Whisper Essay 1 - Guilty as Hell

Whisper has exposed all user information by leaving their production database cluster open for the last several weeks.

Ghost

Mar 4, 2020 • 8 min read

Summary:

Story: Whisper has exposed all user information by leaving their production database cluster open for the last several weeks. This first post will generally summarize some of the less sensitive data that was exposed. The military data will be shown in Post 2 in a few hours as the classified data is removed.
Authentication: All user passwords have been exposed via oauth codes, tokens, and other login credentials.
Revealed: Sexual fetish groups, suicide groups, and hate group membership of users can all be seen. Whether or not a user is a predator, if they are banned from posting near high schools, and their private messages can all be viewed.
Military: Detailed, personal, and live data can be viewed of service members on bases, missile silos, and US embassies throughout the world.

Furthermore:

Counterclaim: Whipser.sh will contest these assertions and lie to protect the company. The ES cluster has been downloaded and preserved along with detailed network logs to prevent this.
Contact: both the FBI and the Washington Post were informed at various points during this investigation.
Kik: appeared to be partially compromised in this breach. This will be documented in a second or third essay

Lastly:

Five: Whisper.sh will argue all Whispers are public anyway so this open database doesn’t matter. What they mean though is that yes the Whisper Post with about 5 fields of metadata was available to all
Ninety: What we found though was the same Whisper Post but with about 90 fields of metadata that ranged from last known geolocation to the actual password token.

Beginning:

Since 2014 there has been significant concern about the security, anonymity, and safety of the Whisper app. These concerns we think are not only valid but are worse than was realized.
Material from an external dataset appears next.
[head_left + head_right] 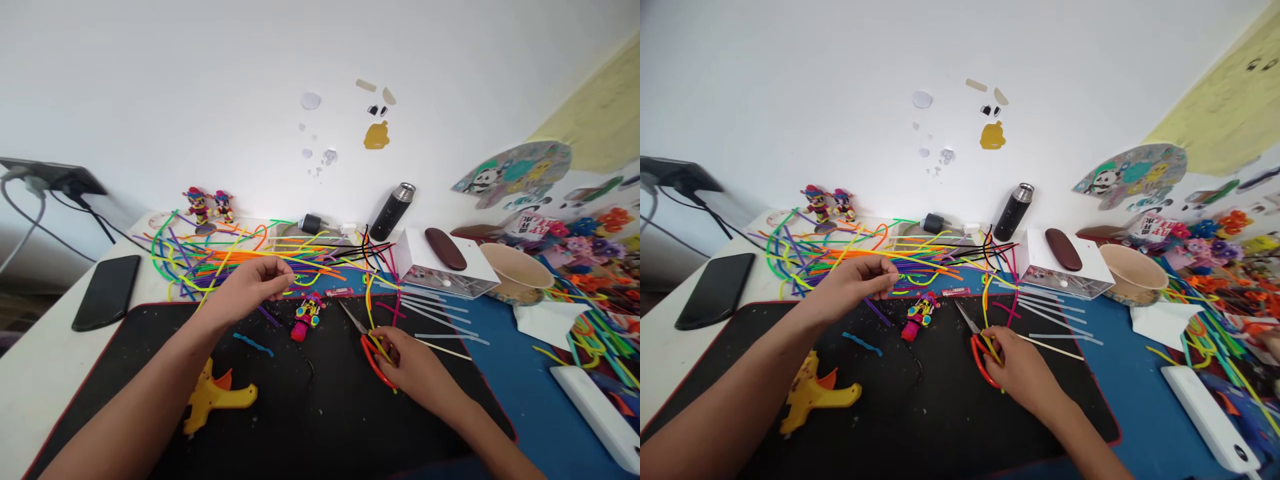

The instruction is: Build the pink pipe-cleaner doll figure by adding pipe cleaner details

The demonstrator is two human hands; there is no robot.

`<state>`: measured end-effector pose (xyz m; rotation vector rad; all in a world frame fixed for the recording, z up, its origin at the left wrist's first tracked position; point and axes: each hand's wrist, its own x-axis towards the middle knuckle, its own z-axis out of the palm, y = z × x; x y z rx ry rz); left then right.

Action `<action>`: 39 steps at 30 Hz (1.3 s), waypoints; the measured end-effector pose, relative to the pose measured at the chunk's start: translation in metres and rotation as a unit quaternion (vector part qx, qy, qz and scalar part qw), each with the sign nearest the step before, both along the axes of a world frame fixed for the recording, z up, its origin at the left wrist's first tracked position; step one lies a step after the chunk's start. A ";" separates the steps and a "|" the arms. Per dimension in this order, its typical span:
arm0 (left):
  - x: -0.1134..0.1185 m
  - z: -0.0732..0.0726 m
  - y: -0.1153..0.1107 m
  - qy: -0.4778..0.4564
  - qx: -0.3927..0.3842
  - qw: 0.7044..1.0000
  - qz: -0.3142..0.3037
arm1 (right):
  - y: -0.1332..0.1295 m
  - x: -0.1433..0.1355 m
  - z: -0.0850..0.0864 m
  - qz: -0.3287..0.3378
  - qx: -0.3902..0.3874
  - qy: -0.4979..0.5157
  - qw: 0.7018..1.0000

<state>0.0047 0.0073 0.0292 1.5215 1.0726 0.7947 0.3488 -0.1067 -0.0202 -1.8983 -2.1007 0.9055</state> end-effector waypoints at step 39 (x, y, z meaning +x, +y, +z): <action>0.015 -0.004 -0.007 -0.026 0.148 0.952 0.268 | 0.034 -0.126 -0.012 0.026 -0.091 0.636 0.766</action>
The Whisper database is 5 TB in size and stretches across 75 different servers. This is all text data, which is extraordinary to see. All user images and videos are accessible as well, but hosted elsewhere in cloud storage buckets.

There is lots of damaging material and information that can be backwards engineered from the data made available. Most often that is not necessary because people simply disclose their real names in either posts or private messages to other users, and this can be viewed in the database. Some examples of the compromising content people post on Whisper:

It is possible to backwards link every post above to the original user.

From there one has the geocoordinates of nearly every place they’ve visited, and the ability to log into their account with their password/credentials. Depending on when the account was created and how much the user engaged with the app, dozens and dozens of fields of metadata can be reviewed.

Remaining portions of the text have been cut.